= Mike Rabon =

American musician (1943–2022)

Michael Lee Rabon (April 16, 1943 - February 11, 2022) was an American musician. He was the lead guitarist and lead vocalist of the 1960s hit group the Five Americans, and was co-writer of the group's hits including "Western Union" and "I See the Light".

==Early life==
Rabon was born in Port Arthur, Texas, in April 1943 but moved to southeastern Oklahoma in the first year of his life. His father and mother, both Oklahoma natives, taught school in a tiny community in Oklahoma called Spencerville with a population of about 300, before later moving to Hugo, Oklahoma. It was there that Rabon taught himself to play guitar. By age 12, he had joined a local group called the Buckaroos.

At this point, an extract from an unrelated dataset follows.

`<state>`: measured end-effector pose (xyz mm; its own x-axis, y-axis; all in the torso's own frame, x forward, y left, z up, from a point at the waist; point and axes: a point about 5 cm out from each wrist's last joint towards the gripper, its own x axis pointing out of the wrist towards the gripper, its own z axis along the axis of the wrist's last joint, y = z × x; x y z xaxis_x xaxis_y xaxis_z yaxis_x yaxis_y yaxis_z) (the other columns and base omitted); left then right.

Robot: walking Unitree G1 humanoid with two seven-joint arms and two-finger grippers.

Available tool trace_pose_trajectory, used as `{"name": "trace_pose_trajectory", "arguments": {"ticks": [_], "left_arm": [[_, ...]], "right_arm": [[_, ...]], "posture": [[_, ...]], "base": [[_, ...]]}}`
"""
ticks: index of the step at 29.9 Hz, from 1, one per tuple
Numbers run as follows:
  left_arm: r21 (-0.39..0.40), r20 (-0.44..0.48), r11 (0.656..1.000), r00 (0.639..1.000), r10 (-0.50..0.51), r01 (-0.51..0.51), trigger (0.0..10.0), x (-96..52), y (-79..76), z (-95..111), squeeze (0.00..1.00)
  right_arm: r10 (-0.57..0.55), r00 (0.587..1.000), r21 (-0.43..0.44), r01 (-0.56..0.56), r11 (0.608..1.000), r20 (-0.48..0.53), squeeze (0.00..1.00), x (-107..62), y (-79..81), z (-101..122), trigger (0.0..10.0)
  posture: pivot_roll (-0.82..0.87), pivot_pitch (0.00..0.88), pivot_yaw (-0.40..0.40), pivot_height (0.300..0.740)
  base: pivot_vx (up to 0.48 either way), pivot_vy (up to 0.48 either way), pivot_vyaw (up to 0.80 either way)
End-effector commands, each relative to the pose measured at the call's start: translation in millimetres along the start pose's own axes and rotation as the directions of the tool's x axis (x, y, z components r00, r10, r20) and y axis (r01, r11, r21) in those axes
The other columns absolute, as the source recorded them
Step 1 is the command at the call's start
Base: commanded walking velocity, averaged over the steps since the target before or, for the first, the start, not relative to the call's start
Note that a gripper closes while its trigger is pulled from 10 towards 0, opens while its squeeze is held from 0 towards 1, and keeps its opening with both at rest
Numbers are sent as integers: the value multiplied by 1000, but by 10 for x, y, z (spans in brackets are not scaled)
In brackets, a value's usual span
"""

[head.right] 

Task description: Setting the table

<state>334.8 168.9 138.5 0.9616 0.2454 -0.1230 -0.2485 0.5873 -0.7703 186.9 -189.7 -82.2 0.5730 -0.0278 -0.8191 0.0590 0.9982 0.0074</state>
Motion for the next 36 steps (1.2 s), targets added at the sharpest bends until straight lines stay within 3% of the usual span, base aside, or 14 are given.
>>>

After graduating from high school in 1961, he joined the Army Reserve for a 6 months stint in Fort Jackson, South Carolina. After the Army he enrolled in college at Southeastern State University in Durant, Oklahoma, graduating in school administration.

==The Five Americans==
In college, he formed the beginnings of the Five Americans. The band was originally named the Mutineers but was later changed to the Five Americans to combat the constant British Invasion influence in the mid-1960s. The group became successful charting 5 records: "I See the Light", "Evol Not Love", "Sound of Love", "ZipCode", and "Western Union", the last covered by the Ventures, the Strangers (Australia), and the Searchers (England), and also used in the film Vanilla Sky (2001) starring Tom Cruise.

Mike Rabon had a successful touring career afterwards, released two albums that sold well, and played guitar for the Tyler, Texas, pop group Gladstone, whose "A Piece of Paper" reached No. 45 in October 1972. Rabon later formed a group called Michael Rabon and Choctaw which also included former Five Americans drummer Jimmy Wright. One album was released by Uni in the early 1970s to good reviews but was mostly overlooked by the label due to promotional and legal difficulties.

After 10 years in the music business, Rabon went back to college and obtained his master's degree in administration. Rabon was later involved in education technology in his hometown of Hugo, and taught in local schools.

==Personal life and death==
Rabon married Cara Beth Whitworth in 1979. He died on February 11, 2022, at the age of 78.